Satellite BEV Feature Extraction: Employs a Swin-Tiny Transformer with Generalized Feature Pyramid Network (GFPN) to generate BEV-aligned global features from geo-registered satellite tiles.
BEV Fusion Module ("ConvFuser"): Projects camera and satellite BEV features to a common channel dimension using $1 \times 1$ convolutions, concatenates them, and performs modal fusion via residual convolutional blocks. This approach is robust to small misalignments between modalities.
Map Decoding: Deploys a DETR-style transformer decoder maintaining learnable map queries. Each query predicts a vectorized HD map instance—semantically labelled polylines representing lanes, boundaries, and crosswalks.

Formally, satellite feature extraction operates on a cropped and geo-aligned satellite image $S \in \mathbb{R}^{H_s \times W_s \times 3}$ , producing multi-scale features $F^\text{sat}_l = \text{SwinT}_l(S)$ , which GFPN aggregates as $F^\text{sat}_\text{bev}$ . Camera BEV extraction is realized through geometry-guided sampling kernels projecting perspective features onto the BEV grid: $F^\text{cam}_\text{bev}(x,y) = \sum_{u,v} K_{(x,y),(u,v)} \cdot F^\text{cam}(u,v)$ . The fusion stage concatenates both modalities: $F^\text{fused} = \text{ConvBlocks}(\text{concat}(F^\text{cam}_\text{proj},\,F^\text{sat}_\text{proj}))$ (Mazumder et al., 15 Jan 2026).
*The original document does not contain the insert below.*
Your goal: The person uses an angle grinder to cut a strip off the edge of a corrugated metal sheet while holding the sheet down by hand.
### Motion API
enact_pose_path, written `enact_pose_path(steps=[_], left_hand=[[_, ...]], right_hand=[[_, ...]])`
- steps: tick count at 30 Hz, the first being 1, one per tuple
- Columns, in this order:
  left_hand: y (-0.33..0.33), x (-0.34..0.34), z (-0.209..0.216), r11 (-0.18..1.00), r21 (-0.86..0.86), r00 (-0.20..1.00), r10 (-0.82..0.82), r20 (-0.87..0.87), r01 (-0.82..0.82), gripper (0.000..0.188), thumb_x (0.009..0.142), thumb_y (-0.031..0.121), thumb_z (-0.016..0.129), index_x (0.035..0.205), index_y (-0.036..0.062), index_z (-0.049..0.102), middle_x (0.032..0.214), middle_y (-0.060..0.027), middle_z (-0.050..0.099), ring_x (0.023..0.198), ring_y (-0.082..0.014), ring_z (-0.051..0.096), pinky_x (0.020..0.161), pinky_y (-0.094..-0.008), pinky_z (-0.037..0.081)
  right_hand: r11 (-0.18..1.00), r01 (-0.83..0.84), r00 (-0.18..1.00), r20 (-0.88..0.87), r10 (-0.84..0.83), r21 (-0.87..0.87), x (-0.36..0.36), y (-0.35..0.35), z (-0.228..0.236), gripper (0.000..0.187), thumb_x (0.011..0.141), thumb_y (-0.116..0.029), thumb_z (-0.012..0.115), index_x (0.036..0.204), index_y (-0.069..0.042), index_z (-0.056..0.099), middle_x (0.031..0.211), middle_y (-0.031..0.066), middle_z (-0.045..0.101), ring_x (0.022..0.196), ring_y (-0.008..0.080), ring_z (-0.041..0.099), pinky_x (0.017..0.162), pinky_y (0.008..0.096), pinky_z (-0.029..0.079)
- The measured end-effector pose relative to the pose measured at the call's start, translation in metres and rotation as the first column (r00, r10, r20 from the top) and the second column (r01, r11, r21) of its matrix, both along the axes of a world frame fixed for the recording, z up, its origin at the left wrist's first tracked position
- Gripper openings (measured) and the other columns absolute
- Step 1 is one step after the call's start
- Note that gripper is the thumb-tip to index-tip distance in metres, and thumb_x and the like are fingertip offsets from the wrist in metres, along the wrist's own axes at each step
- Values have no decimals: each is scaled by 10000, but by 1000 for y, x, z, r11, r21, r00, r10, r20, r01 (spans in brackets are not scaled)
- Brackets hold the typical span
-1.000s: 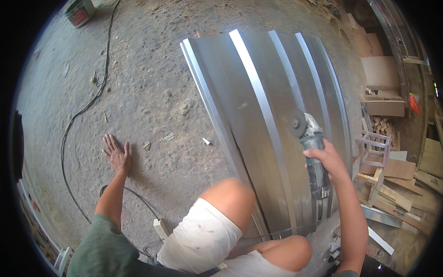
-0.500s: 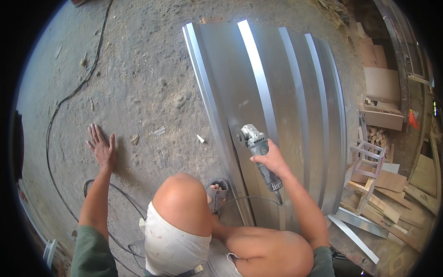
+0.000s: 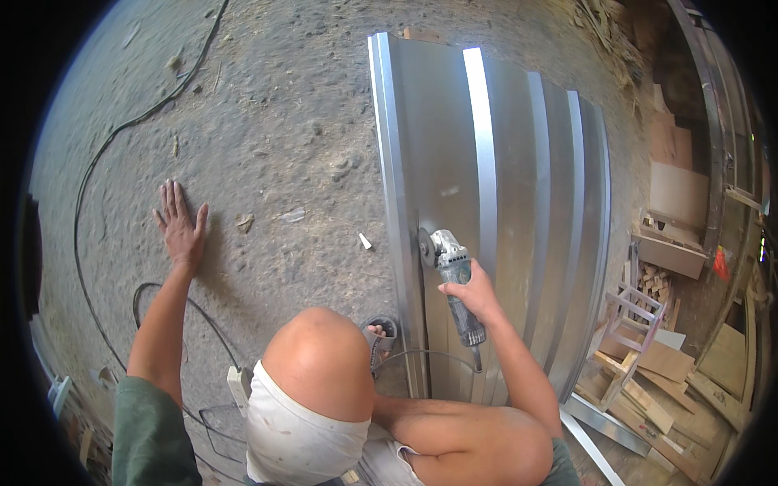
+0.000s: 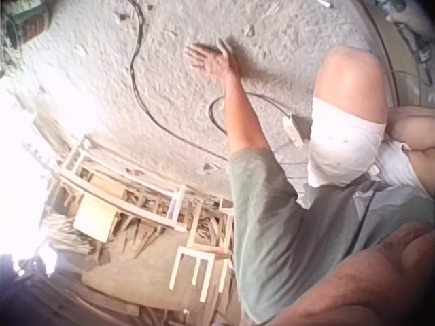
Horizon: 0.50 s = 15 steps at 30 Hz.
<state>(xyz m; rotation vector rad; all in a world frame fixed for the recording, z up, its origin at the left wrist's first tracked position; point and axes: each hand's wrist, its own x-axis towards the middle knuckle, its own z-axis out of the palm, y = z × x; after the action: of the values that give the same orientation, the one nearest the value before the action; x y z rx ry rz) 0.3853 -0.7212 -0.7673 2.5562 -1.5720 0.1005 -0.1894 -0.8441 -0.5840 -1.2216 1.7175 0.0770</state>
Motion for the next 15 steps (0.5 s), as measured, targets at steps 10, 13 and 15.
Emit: enact_pose_path(steps=[10,13,15], left_hand=[[-1,-3,2,1000,-14,1000,1,1,-1,899,995,654,444,1661,125,151,1736,-52,131,1609,-216,51,1271,-552,-6],[-1,-2,1,1000,-12,1000,1,3,-1,902,992,654,450,1661,128,151,1737,-52,128,1610,-217,50,1271,-551,-11],[0,-2,1,1000,-13,1000,3,3,-3,908,988,656,454,1662,129,151,1738,-52,125,1610,-218,49,1271,-551,-12]], right_hand=[[1000,5,1000,0,-5,6,0,-8,2,659,705,-192,847,1252,27,552,1073,131,670,964,217,659,880,364,539],[998,13,1000,10,-14,59,7,-9,7,693,725,-161,835,1316,24,524,1061,99,654,924,174,638,828,336,538],[998,13,1000,12,-13,54,8,-9,4,661,712,-173,843,1269,21,544,1061,116,665,936,195,653,850,346,540]])
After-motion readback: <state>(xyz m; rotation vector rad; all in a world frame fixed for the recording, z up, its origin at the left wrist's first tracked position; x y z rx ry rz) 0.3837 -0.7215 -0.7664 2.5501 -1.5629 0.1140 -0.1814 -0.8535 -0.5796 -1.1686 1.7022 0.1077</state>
3. Training Objectives and HD Map Representation

The map decoding stage outputs a set $\mathcal{M} = \{L_i\}_{i=1}^N$ of ordered 2D polylines $L_i \in \mathbb{R}^{M_i \times 2}$ , each attached to a semantic class $c_i \in \{\text{lane\_divider},\,\text{boundary},\,\text{crosswalk}\}$ . Decoder queries attend to the fused BEV features using multi-head attention, predicting both class logits and BEV point coordinates.

Training employs a set-based Hungarian matching between predictions $(c_i, L_i)$ and ground truths, minimizing a loss: $L = \sum_{i=1}^N [\,\alpha \cdot L_\text{cls}(c_i,\,\hat c_{\sigma(i)})\ +\ \beta \sum_j L_{L1}(p_{i,j},\,\hat p_{\sigma(i),j})\ +\ \gamma \sum_j L_{1}^\text{Chamfer}(L_i, \hat L_{\sigma(i)})\,]$ where the Chamfer term enforces topological shape consistency between predicted and ground-truth map elements (Mazumder et al., 15 Jan 2026).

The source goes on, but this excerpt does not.